TASK DESCRIPTION
From the first line of the data below through the line holding "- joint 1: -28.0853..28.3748", write out each line exactly as it stands.

Records from a data source:
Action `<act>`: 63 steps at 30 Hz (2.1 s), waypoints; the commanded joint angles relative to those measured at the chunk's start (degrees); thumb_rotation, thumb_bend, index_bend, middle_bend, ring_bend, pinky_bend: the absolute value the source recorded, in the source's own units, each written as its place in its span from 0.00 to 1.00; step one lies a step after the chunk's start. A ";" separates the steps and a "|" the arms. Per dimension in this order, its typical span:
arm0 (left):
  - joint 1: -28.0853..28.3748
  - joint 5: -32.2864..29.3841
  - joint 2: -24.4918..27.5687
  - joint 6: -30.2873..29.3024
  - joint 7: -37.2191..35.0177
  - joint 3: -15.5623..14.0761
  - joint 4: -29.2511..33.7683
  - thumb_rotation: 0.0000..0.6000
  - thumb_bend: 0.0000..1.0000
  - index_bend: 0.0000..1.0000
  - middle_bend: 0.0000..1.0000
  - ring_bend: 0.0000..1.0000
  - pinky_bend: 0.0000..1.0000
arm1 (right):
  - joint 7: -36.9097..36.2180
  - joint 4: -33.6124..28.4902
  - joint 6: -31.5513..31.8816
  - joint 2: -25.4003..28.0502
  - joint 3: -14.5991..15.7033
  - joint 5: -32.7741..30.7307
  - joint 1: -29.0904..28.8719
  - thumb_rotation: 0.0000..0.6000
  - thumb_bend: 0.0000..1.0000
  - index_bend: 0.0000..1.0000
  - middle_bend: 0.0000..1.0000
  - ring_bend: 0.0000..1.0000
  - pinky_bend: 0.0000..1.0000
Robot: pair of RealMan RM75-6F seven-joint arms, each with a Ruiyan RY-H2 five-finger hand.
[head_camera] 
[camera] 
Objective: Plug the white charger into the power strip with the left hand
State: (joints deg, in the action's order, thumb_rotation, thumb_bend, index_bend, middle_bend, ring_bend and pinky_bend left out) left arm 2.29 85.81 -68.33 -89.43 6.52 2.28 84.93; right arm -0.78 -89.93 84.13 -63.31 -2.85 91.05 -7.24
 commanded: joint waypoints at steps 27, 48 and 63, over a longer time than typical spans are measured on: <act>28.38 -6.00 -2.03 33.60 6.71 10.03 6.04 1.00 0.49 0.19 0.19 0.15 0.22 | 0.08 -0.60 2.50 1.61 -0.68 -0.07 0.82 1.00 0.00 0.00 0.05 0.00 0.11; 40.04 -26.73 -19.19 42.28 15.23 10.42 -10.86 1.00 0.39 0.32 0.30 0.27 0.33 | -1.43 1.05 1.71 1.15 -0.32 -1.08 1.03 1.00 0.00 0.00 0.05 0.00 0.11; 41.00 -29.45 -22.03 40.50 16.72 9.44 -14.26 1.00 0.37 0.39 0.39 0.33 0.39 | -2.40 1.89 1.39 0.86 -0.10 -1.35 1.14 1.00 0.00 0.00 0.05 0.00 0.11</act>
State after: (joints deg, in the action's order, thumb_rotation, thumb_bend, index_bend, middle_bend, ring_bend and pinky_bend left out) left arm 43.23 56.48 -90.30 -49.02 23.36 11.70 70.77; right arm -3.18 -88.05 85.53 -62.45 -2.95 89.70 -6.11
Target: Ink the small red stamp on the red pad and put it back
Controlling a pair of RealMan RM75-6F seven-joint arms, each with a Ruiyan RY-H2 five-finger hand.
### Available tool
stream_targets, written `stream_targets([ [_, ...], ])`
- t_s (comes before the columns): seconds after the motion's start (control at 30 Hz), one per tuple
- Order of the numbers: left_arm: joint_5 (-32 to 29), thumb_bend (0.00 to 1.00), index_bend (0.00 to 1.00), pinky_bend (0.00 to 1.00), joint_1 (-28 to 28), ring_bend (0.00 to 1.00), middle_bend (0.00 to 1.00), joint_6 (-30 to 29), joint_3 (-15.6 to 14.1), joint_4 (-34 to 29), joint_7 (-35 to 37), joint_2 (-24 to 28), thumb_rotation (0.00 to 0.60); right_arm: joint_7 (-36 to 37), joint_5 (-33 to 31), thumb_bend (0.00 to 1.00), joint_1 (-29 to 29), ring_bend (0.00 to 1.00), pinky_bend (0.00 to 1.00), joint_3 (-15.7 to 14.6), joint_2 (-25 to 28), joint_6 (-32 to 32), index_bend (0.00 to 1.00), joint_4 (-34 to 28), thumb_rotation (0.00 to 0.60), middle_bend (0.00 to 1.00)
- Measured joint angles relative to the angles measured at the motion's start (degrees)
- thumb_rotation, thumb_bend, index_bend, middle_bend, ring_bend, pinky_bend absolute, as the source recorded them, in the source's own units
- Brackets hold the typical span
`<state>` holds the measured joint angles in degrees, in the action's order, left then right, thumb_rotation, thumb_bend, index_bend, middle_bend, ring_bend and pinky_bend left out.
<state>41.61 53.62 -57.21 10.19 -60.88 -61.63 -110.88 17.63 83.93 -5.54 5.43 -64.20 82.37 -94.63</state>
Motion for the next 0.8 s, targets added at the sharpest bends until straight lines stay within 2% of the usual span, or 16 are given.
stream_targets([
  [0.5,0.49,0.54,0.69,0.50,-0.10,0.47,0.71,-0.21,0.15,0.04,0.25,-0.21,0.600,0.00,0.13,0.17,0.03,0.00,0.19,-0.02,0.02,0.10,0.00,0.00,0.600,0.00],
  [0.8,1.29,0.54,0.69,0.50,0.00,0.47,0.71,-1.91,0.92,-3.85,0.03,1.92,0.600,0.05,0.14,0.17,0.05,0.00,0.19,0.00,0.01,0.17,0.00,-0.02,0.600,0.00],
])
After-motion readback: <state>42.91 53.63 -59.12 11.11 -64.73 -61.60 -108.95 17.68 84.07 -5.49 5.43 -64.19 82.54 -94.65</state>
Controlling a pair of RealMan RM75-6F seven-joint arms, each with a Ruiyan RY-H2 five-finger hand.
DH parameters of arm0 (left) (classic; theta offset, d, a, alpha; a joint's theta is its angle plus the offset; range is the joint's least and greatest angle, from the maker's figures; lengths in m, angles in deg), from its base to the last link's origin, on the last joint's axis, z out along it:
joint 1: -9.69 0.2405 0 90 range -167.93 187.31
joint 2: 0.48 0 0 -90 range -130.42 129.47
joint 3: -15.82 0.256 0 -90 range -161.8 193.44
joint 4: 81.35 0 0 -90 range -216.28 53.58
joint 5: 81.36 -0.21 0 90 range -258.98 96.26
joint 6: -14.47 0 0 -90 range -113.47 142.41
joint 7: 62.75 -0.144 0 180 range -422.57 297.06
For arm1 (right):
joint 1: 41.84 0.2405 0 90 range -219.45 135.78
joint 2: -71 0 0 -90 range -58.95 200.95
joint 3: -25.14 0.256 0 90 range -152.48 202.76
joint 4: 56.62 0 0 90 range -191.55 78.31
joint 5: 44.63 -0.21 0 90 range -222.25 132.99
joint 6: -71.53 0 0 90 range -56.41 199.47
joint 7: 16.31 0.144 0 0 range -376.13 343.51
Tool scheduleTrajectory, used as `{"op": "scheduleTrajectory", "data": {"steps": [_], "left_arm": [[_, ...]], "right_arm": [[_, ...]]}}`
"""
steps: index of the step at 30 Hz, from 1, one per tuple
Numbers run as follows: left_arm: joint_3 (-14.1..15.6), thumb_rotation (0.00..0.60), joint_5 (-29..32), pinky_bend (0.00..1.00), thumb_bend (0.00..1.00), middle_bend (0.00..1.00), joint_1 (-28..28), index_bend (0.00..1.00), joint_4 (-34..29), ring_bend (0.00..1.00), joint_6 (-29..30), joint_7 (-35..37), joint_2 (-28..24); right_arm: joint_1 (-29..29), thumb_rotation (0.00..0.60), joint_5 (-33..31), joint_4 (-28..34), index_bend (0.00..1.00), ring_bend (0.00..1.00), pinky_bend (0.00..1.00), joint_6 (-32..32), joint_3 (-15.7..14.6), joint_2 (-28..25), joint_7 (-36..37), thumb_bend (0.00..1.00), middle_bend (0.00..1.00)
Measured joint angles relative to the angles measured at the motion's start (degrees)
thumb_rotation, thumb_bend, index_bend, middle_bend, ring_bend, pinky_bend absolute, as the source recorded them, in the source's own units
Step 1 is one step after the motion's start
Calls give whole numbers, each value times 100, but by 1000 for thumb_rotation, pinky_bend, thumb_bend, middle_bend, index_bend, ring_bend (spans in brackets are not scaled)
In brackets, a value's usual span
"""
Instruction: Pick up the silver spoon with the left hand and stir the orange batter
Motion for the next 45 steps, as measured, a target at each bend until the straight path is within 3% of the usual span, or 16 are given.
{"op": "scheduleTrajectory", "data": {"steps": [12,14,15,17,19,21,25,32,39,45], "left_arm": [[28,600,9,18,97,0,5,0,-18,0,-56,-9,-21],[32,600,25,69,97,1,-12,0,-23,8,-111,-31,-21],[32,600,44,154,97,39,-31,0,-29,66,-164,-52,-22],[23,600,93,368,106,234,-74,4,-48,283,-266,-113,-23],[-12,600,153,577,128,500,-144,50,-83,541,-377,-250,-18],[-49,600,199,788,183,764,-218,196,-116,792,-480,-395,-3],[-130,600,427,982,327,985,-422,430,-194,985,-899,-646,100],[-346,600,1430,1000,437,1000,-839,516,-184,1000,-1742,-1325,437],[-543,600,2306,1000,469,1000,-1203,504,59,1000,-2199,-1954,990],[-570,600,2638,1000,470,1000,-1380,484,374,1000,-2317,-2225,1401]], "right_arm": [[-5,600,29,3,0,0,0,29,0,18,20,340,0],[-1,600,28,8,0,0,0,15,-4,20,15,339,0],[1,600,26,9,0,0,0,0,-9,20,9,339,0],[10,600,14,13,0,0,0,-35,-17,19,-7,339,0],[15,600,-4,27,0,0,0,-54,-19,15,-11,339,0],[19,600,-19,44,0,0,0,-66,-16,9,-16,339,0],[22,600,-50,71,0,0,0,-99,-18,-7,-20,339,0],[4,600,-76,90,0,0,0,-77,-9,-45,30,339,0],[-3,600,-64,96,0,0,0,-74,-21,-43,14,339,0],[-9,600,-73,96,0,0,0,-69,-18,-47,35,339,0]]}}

SOLUTION FOR THIS PROBLEM
Action `<act>`: 63 steps at 30 Hz (2.1 s), waypoints; the commanded joint angles relative to those measured at the chunk's start (degrees); thumb_rotation, thumb_bend, index_bend, middle_bend, ring_bend, pinky_bend: the absolute value the source recorded, in the source's own units, each written as its place in its span from 0.00 to 1.00; step one lies a step after the chunk's start. A ";" separates the steps and a "|" the arms. Per dimension in this order, its typical span:
arm0 (left):
  - joint 1: -28.0853..28.3748

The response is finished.